As the latest edition of Afro-Punk Fest comes to a close, let’s have a look at a phenomenon that has gone global in less than a decade.
This year’s New York festival featured such heavyweights as Lauryn Hill and Grace Jones, among others under the Brooklyn sun. A few weeks earlier, the first ever edition outside of the US took place in Paris to a packed house at the Trianon.
The story begins with a young Black American.
James Spooner loved a kind of music that many believed was only appreciated by Whites. Punk Rock in the 80s belonged to a universe and used formulas that didn’t seem to correspond socially, culturally or musically to Black artists at that time.
James Spooner was bicoastal before settling in New York with his family at the age of 14. In the abounding and creative metropolis, he met other young music fans. Like him, they were hardcore punk rockers and like him, they were young Blacks who loved the Clash and the Sex Pistols. His racial identity quest would send Spooner to the four corners of the country. The result was a documentary, Afropunk: A rock n roll n***r experience, that was about far more than music and in the purest DIY punk rocker fashion, became a cult reference at film festivals and the point of departure for the AFRO-PUNK movement.
The documentary’s objective was to show young Blacks, who like the director had lived in an environment where they felt isolated, that they were not alone – that Punk Rock was not a musical genre reserved for a single ethnic group.
Furthermore, referring to Black music as a genre, tends to put Black artists is a monolithic bloc as if their music was all the same. Afro-Punk was born to showcase an artistic diversity that mainstream media did not adequately recognize. And to remind us that the roots of rock are in the music that Blacks created. This reappropriation is a small revolution, in the true sense of the word: a return to the original inspirations of the music that has been “whitened” by history.
Today, twelve years after the first festival in Fort Greene, Brooklyn, the movement has become huge and international. Afro-Punk is an unprecedented creative alternative platform where musicians, dancers, painters, filmmakers, designers, photographers and other Black punk rock artists can freely express themselves. And, like other big music festivals such as Coachella or the iconic Woodstock, Afro-Punk is an explosion of styles and trends both on stage and among the audience.
More than a just music festival, Afro-Punk has become a real movement whose actions are both sociocultural and political in scope. It was conceived as a safe space where even the most outlandish individual expressions can feel secure. The rules are: No Sexism, No Racism, No Ageism and No Discrimination based on Handicaps. A veritable manifesto!

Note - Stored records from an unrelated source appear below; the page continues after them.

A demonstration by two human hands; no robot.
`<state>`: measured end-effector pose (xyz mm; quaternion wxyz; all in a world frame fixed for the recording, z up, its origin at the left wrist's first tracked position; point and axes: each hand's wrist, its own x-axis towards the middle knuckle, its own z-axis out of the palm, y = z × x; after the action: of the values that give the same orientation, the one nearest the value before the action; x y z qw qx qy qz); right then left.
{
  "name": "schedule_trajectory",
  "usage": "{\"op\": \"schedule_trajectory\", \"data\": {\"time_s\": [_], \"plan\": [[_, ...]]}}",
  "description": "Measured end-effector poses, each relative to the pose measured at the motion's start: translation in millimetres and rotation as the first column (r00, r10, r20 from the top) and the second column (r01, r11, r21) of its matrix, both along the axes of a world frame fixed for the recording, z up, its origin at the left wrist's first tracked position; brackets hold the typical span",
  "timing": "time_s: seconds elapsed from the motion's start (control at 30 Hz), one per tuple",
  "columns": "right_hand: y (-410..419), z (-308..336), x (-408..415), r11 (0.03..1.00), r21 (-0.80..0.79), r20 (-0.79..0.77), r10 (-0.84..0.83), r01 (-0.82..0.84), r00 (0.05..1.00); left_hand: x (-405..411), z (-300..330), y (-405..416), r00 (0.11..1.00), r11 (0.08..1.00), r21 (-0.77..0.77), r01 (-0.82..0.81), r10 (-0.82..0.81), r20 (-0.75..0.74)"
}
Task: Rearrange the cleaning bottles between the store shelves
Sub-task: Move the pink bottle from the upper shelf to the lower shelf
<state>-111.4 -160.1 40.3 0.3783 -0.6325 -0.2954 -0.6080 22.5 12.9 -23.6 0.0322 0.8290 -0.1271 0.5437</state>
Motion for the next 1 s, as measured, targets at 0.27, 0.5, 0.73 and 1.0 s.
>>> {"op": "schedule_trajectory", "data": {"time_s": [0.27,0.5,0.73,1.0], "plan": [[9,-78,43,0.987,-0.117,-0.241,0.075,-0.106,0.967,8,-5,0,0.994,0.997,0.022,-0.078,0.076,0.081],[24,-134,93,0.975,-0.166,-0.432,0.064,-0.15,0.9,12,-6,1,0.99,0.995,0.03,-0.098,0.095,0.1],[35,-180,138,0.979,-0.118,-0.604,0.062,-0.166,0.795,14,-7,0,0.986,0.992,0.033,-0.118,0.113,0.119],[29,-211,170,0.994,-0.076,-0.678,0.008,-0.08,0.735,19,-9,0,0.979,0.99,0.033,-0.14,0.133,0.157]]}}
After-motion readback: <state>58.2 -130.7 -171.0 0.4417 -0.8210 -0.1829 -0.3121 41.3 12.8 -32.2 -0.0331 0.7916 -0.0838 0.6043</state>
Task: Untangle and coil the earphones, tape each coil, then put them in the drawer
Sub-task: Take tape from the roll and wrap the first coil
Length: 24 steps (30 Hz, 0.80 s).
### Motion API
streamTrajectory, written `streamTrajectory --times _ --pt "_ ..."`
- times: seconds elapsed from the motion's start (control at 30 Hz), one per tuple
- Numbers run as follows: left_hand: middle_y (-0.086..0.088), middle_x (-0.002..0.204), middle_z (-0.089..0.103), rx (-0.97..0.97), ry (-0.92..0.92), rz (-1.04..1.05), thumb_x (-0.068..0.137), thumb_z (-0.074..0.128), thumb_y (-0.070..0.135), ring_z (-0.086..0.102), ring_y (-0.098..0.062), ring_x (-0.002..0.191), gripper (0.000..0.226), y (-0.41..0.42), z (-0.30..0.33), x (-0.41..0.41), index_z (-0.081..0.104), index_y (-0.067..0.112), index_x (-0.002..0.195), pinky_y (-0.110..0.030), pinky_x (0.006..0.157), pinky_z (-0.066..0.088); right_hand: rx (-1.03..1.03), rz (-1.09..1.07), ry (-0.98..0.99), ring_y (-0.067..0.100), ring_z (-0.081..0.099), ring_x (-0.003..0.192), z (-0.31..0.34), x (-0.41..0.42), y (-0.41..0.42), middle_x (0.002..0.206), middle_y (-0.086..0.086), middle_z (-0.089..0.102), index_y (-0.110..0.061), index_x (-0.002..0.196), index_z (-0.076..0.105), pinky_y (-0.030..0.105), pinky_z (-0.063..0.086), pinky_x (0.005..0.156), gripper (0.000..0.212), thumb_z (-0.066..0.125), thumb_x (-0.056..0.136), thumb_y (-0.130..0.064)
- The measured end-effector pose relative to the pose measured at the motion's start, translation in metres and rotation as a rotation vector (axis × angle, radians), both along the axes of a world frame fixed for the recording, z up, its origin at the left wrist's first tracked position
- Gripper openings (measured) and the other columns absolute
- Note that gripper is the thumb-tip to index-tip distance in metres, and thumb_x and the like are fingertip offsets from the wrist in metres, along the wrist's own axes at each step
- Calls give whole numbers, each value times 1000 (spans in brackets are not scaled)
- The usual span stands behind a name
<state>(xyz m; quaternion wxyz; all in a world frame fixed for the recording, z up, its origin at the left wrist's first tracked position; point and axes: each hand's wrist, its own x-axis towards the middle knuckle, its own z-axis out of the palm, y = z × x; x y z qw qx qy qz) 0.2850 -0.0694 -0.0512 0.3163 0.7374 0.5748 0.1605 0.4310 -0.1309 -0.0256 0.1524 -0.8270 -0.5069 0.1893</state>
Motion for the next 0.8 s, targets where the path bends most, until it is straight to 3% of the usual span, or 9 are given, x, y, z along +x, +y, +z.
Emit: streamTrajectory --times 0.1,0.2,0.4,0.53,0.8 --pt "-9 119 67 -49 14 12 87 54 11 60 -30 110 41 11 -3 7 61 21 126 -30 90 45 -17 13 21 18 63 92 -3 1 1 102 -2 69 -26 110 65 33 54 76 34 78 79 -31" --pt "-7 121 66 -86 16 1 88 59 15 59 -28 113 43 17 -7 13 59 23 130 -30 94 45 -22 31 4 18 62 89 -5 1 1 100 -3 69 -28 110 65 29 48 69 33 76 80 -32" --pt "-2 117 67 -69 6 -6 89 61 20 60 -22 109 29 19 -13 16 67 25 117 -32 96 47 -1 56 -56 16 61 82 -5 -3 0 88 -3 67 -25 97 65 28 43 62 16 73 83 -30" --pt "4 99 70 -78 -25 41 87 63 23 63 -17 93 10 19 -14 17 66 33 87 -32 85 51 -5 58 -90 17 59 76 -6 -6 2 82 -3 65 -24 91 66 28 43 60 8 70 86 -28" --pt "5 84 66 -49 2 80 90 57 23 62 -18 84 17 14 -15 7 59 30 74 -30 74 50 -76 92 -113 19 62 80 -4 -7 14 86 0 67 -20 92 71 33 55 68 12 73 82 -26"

The safe space notion continues on the web with about 450,000 Facebook followers. The articles deal with current subjects such as the recent spread of police violence in the US. Visitors have even been able to contribute to Color of Change to help finance an independent investigation into the death of Sandra Bland while in police custody in Texas. The Afro-Punk page also softly influences the collective imagination through its Daily Afro photos, featuring natural hairstyles.
Punk is not dead! Quite the contrary! But if as far as the music is concerned – Jimi Hendrix of course, and protest ideology – breaking down traditional codes, the links are well established but what about punk rock fashion influences from the seventies?
Let’s be real: the trashy mohawks and the London black and white looks were not fashion high points. And we can have a sigh of relief that Afro-Punk artists and followers seem more inspired by Vivienne Westwood, icon of London 70/80s style than by Sid Vicious, founding member of the Sex Pistols.
As we can see in the photography of Phill Knott and with the collective, ArtComesFirst, or the very hip inspired by the style of Basquiat, black and white is still alive.
Leather and the hardcore esthetic show up in rocker jackets and accessories as well as in tattoos.
But color is often more important and brings with it a joyful wave of creativity that sweeps away any possible confusion with an aggressive or exclusive punk rock. As a stylist, I am thrilled to note this creative and diverse generosity. It is a total freedom of expression that causes unusual and sometime improbable style mixtures.
We find numerous traditional African influences in the jewelry, fabrics and hairstyles. These are looks that translate our generations’ willingness to show the most beautiful and the most majestic infuse with an individual flamboyance. “Come as you are,” is one of the festival’s slogans.
Because of this, each look has its own imprint. It is difficult to define an “Afro-Punk style.” It’s free, emancipated from any past or present dictates yet full of personal history.
However, don’t be fooled, this does nt mean that in a society dominated by a marketing where alternative is a style, that Afro-Punk is not a style. So it is not surprising to find the wacky and colorful pairings of Afro-Punk kids on the pages of Vogue or Tatler or in ready-to-wear ads.
How can we be mad at the major brands for their infatuation with Afro-Punk? Woodstock shook the mentalities of Nixon’s America in the 70s and left an indelible mark on the style esthetic of the following decades, Let’s wish long life to Afro-Punk! Punk is not dead!!!!!